### Task to carry out
In the listing below, start your output at the line with "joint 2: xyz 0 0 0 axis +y" and end it after the line with "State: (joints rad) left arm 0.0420", copying every line exactly.

### Provided records
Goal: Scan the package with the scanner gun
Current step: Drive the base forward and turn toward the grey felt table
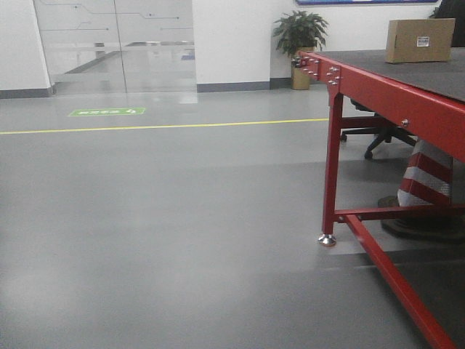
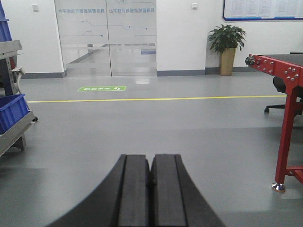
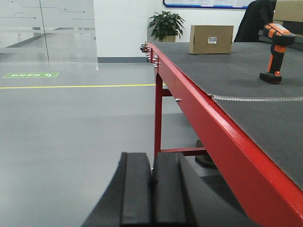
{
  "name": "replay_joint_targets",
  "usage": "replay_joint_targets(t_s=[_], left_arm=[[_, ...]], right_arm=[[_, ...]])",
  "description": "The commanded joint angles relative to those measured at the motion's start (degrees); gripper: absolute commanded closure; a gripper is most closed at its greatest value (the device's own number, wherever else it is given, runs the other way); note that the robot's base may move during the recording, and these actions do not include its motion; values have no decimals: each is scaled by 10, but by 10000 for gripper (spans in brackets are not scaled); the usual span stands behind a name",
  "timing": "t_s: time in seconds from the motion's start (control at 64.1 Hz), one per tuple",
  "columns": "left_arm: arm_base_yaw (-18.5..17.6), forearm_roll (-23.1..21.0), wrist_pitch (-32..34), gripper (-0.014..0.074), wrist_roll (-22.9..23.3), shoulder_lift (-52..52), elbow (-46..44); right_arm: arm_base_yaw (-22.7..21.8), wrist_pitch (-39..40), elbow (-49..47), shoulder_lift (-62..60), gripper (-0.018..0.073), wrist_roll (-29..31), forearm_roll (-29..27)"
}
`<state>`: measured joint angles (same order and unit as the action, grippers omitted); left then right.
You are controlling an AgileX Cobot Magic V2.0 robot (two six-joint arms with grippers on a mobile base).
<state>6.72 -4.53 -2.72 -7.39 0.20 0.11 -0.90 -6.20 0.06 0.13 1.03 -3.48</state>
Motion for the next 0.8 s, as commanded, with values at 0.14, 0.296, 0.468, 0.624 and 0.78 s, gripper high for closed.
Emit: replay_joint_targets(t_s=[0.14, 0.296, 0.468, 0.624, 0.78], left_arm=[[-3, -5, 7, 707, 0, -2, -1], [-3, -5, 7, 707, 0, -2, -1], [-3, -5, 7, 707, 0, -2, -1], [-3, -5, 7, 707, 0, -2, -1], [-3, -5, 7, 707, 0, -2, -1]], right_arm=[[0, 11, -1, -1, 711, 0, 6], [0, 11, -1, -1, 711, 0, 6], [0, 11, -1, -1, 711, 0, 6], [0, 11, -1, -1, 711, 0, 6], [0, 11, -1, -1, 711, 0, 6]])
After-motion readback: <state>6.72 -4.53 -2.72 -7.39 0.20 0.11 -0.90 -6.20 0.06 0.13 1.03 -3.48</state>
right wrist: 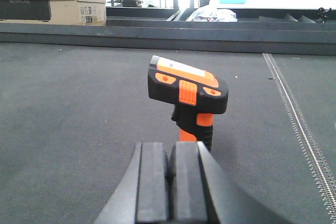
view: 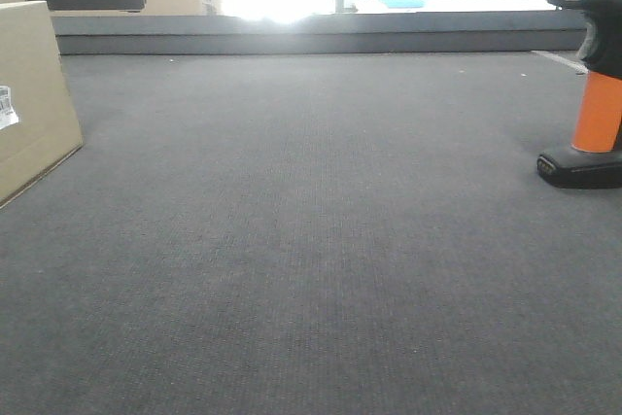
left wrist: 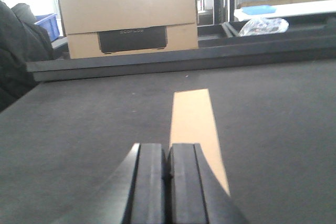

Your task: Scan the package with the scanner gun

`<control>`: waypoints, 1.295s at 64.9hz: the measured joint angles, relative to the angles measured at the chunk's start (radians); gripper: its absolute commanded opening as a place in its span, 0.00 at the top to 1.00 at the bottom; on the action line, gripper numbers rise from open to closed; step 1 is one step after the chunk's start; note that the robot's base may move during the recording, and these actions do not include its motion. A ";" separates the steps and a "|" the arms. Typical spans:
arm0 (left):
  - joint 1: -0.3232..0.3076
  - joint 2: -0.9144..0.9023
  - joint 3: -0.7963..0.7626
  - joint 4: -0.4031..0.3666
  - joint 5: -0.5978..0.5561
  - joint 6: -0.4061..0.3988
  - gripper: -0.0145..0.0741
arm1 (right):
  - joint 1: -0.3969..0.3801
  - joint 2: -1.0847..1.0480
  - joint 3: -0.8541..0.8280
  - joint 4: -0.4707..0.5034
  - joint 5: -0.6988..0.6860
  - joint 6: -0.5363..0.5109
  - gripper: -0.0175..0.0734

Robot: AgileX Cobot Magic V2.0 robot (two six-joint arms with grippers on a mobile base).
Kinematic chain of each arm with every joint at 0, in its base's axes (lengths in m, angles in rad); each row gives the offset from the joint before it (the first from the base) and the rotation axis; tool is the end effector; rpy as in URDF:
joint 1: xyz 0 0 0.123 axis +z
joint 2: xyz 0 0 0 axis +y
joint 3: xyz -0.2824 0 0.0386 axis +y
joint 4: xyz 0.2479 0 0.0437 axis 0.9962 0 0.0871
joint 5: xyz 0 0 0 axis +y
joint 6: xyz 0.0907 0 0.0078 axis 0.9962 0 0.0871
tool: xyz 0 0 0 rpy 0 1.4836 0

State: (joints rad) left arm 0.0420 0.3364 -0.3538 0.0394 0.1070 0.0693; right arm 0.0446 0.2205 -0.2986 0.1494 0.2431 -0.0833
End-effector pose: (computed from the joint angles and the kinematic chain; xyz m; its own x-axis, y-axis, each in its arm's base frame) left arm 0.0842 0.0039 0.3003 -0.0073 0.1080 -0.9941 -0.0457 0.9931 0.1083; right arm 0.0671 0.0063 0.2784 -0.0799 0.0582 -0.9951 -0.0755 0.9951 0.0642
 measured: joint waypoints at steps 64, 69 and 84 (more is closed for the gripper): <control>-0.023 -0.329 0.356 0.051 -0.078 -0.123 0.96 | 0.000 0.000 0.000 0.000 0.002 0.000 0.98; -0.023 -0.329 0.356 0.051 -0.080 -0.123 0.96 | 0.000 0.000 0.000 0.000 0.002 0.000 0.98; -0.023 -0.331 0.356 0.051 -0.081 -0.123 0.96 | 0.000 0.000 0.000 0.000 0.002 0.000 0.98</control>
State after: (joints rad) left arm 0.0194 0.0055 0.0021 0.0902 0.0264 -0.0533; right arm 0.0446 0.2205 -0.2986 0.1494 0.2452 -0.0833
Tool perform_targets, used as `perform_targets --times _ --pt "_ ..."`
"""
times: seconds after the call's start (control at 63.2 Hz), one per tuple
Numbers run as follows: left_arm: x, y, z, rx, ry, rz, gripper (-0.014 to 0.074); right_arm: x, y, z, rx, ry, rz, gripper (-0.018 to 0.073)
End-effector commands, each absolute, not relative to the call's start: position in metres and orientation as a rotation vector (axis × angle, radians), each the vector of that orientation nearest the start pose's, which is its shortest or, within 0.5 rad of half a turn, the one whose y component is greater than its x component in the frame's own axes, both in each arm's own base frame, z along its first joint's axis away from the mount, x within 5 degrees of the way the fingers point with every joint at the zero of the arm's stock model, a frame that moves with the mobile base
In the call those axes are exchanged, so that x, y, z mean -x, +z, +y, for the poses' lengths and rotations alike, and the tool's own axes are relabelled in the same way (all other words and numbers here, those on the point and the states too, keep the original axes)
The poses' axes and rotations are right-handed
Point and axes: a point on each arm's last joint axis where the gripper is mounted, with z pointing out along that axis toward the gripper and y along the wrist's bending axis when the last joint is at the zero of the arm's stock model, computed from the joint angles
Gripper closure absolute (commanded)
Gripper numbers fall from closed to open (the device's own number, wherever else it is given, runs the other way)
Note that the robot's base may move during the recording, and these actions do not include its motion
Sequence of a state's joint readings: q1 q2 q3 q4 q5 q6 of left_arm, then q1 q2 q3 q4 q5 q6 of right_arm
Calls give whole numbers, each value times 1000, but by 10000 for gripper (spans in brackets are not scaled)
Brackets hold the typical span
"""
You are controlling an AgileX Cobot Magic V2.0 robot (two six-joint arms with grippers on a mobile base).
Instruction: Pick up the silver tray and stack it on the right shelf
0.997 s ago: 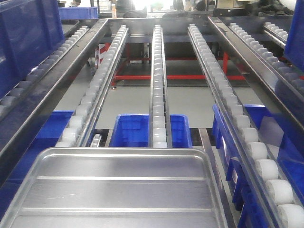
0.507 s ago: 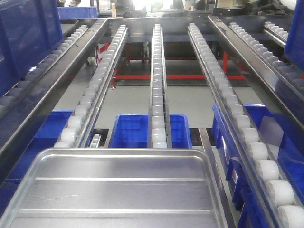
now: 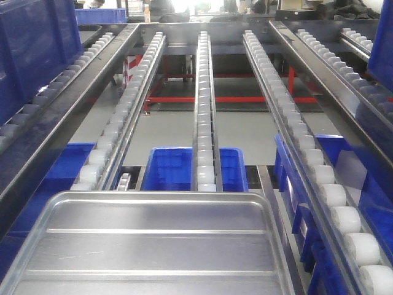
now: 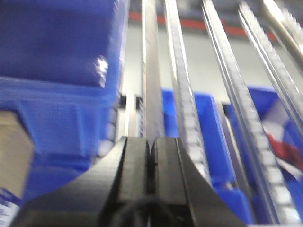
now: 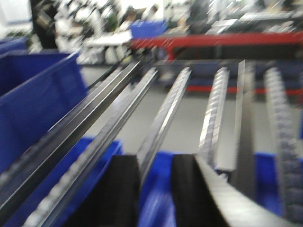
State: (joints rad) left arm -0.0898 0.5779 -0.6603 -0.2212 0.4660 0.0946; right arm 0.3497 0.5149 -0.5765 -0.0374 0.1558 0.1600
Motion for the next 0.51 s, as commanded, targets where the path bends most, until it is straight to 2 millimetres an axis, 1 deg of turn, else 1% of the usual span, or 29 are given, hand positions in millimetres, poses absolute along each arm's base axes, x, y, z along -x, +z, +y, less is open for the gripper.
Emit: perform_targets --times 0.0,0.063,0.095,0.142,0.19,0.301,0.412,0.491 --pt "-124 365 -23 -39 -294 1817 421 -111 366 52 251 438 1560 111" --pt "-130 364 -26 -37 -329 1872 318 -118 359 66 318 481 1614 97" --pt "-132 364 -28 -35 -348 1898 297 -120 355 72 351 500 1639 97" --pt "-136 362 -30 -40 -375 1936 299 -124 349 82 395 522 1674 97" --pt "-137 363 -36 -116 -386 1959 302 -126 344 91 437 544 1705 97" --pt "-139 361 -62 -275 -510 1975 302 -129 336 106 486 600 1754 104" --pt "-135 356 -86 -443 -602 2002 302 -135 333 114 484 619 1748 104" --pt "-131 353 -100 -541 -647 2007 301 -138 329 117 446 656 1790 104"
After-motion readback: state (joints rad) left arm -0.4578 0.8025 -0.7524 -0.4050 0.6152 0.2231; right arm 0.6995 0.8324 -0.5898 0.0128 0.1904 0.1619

### Task solution
joint 2: xyz 0 0 0 axis +y
joint 3: xyz -0.2824 0 0.0386 axis +y
joint 4: xyz 0.2479 0 0.0437 axis 0.9962 0 0.0871
joint 5: xyz 0 0 0 axis +y
joint 6: xyz 0.0907 0 0.0078 axis 0.9962 0 0.0871
tool: xyz 0 0 0 rpy 0 1.4836 0

State: (joints rad) left arm 0.0420 0.3364 -0.3538 0.0394 0.1070 0.0693; right arm 0.0446 0.2205 -0.2986 0.1494 0.2431 -0.0833

The exercise has been completed in full.